A word-for-word reproduction of the listing is required.
########
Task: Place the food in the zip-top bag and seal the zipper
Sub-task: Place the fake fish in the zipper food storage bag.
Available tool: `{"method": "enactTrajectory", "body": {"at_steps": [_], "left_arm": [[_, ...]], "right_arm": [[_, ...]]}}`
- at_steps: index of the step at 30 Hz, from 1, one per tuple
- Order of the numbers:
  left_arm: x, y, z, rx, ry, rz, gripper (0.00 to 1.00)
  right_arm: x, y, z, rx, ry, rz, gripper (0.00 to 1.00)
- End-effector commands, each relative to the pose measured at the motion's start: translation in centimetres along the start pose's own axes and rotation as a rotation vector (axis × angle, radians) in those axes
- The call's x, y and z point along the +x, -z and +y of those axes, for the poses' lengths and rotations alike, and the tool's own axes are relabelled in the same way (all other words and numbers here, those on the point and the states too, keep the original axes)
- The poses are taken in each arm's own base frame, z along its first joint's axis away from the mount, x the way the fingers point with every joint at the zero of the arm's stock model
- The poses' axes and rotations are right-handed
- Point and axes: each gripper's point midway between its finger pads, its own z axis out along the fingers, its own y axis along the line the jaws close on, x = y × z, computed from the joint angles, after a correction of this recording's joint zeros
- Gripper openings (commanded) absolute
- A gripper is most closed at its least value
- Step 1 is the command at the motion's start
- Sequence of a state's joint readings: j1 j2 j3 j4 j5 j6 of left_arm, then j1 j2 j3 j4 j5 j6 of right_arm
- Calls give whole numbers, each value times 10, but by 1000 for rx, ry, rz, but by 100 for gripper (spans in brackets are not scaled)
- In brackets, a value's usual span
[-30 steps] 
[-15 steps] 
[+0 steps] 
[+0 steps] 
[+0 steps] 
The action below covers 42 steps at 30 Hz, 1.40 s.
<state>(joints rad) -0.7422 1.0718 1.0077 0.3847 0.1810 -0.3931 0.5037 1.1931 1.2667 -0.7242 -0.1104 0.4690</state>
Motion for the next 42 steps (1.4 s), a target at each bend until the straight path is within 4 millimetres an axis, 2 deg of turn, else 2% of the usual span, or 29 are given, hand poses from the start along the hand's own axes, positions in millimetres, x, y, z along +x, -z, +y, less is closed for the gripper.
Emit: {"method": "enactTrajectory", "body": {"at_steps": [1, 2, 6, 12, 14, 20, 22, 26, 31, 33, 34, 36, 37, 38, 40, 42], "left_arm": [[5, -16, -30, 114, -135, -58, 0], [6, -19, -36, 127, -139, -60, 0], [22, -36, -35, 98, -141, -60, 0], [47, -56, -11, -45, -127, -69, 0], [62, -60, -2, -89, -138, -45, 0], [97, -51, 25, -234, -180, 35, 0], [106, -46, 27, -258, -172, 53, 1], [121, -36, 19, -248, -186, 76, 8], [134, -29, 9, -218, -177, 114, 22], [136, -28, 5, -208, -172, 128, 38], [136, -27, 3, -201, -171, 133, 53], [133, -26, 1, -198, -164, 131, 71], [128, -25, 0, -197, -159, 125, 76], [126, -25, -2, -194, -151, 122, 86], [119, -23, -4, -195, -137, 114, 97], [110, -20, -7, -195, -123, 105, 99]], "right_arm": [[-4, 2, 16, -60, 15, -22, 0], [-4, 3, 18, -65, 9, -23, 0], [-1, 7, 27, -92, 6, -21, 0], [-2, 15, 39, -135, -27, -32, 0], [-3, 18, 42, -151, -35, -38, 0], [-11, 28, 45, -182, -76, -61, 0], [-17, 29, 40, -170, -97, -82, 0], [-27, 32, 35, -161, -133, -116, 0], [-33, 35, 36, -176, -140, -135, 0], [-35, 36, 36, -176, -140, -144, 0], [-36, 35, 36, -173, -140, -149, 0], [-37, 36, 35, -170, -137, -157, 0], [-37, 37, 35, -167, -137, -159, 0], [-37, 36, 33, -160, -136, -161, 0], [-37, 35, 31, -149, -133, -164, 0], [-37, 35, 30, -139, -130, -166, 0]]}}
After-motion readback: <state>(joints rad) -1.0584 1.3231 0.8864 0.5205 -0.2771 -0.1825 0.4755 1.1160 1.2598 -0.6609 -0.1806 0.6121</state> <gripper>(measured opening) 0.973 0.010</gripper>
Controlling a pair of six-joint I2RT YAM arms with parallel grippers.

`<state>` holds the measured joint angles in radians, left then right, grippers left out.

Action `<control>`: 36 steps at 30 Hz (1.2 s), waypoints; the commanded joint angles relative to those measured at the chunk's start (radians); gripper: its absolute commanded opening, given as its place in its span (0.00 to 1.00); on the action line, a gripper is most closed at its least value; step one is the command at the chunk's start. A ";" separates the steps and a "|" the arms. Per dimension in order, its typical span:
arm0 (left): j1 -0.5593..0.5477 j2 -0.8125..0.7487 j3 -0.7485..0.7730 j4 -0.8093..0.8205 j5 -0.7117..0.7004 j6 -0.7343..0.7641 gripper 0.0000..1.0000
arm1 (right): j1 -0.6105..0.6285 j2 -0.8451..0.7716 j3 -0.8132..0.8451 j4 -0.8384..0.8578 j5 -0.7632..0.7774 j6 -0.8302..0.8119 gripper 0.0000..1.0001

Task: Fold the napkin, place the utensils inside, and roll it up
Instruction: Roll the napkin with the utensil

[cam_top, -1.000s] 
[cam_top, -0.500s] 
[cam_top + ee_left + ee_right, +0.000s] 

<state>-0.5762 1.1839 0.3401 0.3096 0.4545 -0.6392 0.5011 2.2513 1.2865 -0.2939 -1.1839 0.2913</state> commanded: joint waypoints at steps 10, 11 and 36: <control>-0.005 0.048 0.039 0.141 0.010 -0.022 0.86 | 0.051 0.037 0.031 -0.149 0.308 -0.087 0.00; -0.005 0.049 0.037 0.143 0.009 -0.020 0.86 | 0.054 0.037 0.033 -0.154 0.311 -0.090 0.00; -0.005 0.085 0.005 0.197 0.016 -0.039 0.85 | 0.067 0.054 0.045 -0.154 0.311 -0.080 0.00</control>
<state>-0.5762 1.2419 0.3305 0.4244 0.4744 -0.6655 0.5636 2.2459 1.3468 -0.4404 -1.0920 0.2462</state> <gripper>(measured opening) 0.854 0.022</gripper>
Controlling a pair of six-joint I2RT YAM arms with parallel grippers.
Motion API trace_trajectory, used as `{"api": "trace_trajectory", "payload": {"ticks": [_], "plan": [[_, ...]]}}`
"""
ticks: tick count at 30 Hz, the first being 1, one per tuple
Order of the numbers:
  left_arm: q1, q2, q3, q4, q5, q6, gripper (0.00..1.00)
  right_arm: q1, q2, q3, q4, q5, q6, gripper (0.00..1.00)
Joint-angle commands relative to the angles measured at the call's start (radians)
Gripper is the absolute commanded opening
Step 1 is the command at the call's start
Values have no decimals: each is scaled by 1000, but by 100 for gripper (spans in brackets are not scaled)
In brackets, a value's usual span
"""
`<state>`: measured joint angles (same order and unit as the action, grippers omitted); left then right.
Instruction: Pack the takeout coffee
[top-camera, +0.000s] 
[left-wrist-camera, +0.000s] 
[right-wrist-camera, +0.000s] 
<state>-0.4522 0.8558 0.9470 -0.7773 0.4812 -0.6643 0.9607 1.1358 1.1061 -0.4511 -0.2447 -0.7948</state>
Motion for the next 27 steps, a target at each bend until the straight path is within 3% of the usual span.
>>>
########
Task solution:
Task: Place the food in the zip-top bag and seal the zipper
Sub-task: Place the fake fish in the zipper food storage bag.
Available tool: `{"method": "enactTrajectory", "body": {"at_steps": [_], "left_arm": [[_, ...]], "right_arm": [[_, ...]]}}`
- at_steps: index of the step at 30 Hz, from 1, one per tuple
- Order of the numbers:
  left_arm: x, y, z, rx, ry, rz, gripper (0.00 to 1.00)
  right_arm: x, y, z, rx, ry, rz, gripper (0.00 to 1.00)
- End-effector commands, each relative to the pose measured at the motion's start: translation in centimetres along the start pose's own axes and rotation as a rotation vector (axis × angle, radians) in those axes
- The call's x, y and z point along the +x, -z and +y of those axes, for the poses' lengths and rotations alike, and the tool's own axes are relabelled in the same way (all other words and numbers here, those on the point and the states too, keep the original axes)
- The poses are taken in each arm's own base frame, z along its first joint's axis away from the mount, x the way the fingers point with every joint at the zero of the arm's stock model
- The poses' axes and rotations are right-handed
- Point and axes: each gripper's point midway between its finger pads, its own z axis out along the fingers, its own y axis along the line the jaws close on, x = y × z, computed from the joint angles, after a correction of this recording's joint zeros
- Gripper openings (commanded) absolute
- A gripper is most closed at its least value
- Step 1 is the command at the motion's start
- Sequence of a state's joint readings: j1 j2 j3 j4 j5 j6 of left_arm, then j1 j2 j3 j4 j5 j6 of right_arm
- Calls give whole numbers, each value times 10, but by 1000 for rx, ry, rz, but by 100 for gripper (spans in brackets are not scaled)
- In brackets, a value's usual span
[-30 steps] 
[-15 steps] 
[+0 steps] 
[+0 steps] 
[+0 steps] 
The action below covers 42 steps at 30 Hz, 1.40 s.
<state>(joints rad) -0.7422 1.0718 1.0077 0.3847 0.1810 -0.3931 0.5037 1.1931 1.2667 -0.7242 -0.1104 0.4690</state>
Motion for the next 42 steps (1.4 s), a target at each bend until the straight path is within 4 millimetres an axis, 2 deg of turn, else 2% of the usual span, or 29 are given, hand poses from the start along the hand's own axes, positions in millimetres, x, y, z along +x, -z, +y, less is closed for the gripper.
Emit: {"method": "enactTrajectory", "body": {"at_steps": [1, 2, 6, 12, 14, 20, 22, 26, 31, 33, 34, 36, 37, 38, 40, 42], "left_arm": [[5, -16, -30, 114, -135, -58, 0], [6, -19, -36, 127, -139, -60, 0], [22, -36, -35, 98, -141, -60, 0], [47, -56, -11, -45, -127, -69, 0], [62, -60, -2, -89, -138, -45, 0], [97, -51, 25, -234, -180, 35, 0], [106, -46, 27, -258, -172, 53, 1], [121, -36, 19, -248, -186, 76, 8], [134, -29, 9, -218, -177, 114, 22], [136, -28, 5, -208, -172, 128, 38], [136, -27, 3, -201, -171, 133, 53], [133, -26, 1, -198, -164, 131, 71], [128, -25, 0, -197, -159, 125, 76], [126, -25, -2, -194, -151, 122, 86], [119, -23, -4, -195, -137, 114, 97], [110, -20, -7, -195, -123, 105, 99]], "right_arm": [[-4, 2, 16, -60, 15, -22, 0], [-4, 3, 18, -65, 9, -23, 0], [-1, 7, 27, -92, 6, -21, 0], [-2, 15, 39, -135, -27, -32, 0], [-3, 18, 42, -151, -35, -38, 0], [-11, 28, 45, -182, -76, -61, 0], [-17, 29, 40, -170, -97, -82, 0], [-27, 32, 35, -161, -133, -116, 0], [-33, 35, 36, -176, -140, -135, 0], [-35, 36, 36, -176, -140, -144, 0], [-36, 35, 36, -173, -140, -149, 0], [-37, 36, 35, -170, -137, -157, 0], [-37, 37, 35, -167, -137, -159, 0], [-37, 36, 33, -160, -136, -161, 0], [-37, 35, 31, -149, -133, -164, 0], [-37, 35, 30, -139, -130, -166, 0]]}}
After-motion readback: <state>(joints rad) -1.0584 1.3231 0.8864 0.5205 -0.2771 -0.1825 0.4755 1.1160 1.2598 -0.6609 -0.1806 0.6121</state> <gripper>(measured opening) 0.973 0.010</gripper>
Controlling a pair of six-joint I2RT YAM arms with parallel grippers.

`<state>` holds the measured joint angles in radians, left then right, grippers left out.

Action `<control>`: 36 steps at 30 Hz (1.2 s), waypoints; the commanded joint angles relative to those measured at the chunk's start (radians); gripper: its absolute commanded opening, given as its place in its span (0.00 to 1.00); on the action line, a gripper is most closed at its least value; step one is the command at the chunk's start. A ";" separates the steps and a "|" the arms. Per dimension in order, its typical span:
arm0 (left): j1 -0.5593..0.5477 j2 -0.8125..0.7487 j3 -0.7485..0.7730 j4 -0.8093..0.8205 j5 -0.7117..0.7004 j6 -0.7343..0.7641 gripper 0.0000..1.0000
arm1 (right): j1 -0.6105..0.6285 j2 -0.8451..0.7716 j3 -0.8132..0.8451 j4 -0.8384..0.8578 j5 -0.7632..0.7774 j6 -0.8302..0.8119 gripper 0.0000..1.0001

Task: Fold the napkin, place the utensils inside, and roll it up
Instruction: Roll the napkin with the utensil

[cam_top, -1.000s] 
[cam_top, -0.500s] 
[cam_top + ee_left + ee_right, +0.000s] 

<state>-0.5762 1.1839 0.3401 0.3096 0.4545 -0.6392 0.5011 2.2513 1.2865 -0.2939 -1.1839 0.2913</state> commanded: joint waypoints at steps 10, 11 and 36: <control>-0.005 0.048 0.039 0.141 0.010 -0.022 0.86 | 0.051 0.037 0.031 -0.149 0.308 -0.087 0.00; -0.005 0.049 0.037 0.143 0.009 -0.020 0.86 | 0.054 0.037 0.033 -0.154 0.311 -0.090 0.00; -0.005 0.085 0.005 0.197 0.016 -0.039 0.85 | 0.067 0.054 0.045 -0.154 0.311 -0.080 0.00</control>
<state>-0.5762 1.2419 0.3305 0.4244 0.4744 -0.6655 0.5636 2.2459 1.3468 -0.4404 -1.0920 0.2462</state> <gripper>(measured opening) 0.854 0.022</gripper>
Controlling a pair of six-joint I2RT YAM arms with parallel grippers.
Motion API trace_trajectory, used as `{"api": "trace_trajectory", "payload": {"ticks": [_], "plan": [[_, ...]]}}`
"""
ticks: tick count at 30 Hz, the first being 1, one per tuple
Order of the numbers:
  left_arm: q1, q2, q3, q4, q5, q6, gripper (0.00..1.00)
  right_arm: q1, q2, q3, q4, q5, q6, gripper (0.00..1.00)
Joint-angle commands relative to the angles measured at the call's start (radians)
Gripper is the absolute commanded opening
Step 1 is the command at the call's start
Values have no decimals: each is scaled by 1000, but by 100 for gripper (spans in brackets are not scaled)
In brackets, a value's usual span
"""
`<state>`: measured joint angles (same order and unit as the action, grippers omitted); left then right.
Instruction: Pack the takeout coffee
[top-camera, +0.000s] 
[left-wrist-camera, +0.000s] 
[right-wrist-camera, +0.000s] 
<state>-0.4522 0.8558 0.9470 -0.7773 0.4812 -0.6643 0.9607 1.1358 1.1061 -0.4511 -0.2447 -0.7948</state>
Motion for the next 27 steps, a target at each bend until the straight path is within 3% of the usual span.
>>>

Nothing more is needed to complete the output.